|Authors||Baker JC, Ostrander JH, Lem S, Broadwater G, Bean GR, D'Amato NC, Goldenberg VK, Rowell C, Ibarra-Drendall C, Grant T, Pilie PG, Vasilatos SN, Troch MM, Scott V, Wilke LG, Paisie C, Rabiner SM, Torres-Hernandez A, Zalles CM, Seewaldt VL|
|Journal||Cancer Epidemiol. Biomarkers Prev. Volume: 17 Issue: 8 Pages: 1884-90|
|Publish Date||2008 Aug|
Currently, we lack biomarkers to predict whether high-risk women with mammary atypia will respond to tamoxifen chemoprevention.Thirty-four women with cytologic mammary atypia from the Duke University High-Risk clinic were offered tamoxifen chemoprevention.
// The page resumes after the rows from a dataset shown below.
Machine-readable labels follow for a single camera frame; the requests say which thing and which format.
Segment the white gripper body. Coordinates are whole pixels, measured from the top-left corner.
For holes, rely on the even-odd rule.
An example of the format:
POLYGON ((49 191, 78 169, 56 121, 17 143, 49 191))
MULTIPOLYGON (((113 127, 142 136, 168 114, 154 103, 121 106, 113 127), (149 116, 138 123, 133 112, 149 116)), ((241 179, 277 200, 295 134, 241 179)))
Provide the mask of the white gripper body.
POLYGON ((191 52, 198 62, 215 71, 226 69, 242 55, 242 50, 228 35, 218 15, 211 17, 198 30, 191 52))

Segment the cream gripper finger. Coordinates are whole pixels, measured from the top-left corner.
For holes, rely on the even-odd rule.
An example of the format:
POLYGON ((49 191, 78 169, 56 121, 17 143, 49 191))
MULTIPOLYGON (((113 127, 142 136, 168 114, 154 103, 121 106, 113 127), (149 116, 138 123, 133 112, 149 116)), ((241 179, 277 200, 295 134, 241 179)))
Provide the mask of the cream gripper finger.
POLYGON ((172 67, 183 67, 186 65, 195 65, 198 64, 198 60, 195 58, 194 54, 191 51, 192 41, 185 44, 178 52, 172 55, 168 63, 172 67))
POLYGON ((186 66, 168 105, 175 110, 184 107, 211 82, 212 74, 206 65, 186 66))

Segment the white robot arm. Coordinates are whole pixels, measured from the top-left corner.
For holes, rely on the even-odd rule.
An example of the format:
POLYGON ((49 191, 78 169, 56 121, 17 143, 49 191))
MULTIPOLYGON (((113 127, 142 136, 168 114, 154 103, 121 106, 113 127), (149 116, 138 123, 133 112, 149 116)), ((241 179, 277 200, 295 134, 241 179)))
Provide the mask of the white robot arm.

We tested whether ESR1 promoter hypermethylation and/or estrogen receptor (ER) protein expression by immunohistochemistry predicted persistent atypia in 18 women who were treated with tamoxifen for 12 months and in 16 untreated controls.We observed a statistically significant decrease in the Masood score of women on tamoxifen chemoprevention for 12 months compared with control women. This was a significant interaction effect of time (0, 6, and 12 months) and treatment group (tamoxifen versus control) P = 0.0007. However, neither ESR1 promoter hypermethylation nor low ER expression predicted persistent atypia in Random Periareolar Fine Needle Aspiration after 12 months tamoxifen prevention.Results from this single institution pilot study provide evidence that, unlike for invasive breast cancer, ESR1 promoter hypermethylation and/or low ER expression is not a reliable marker of tamoxifen-resistant atypia.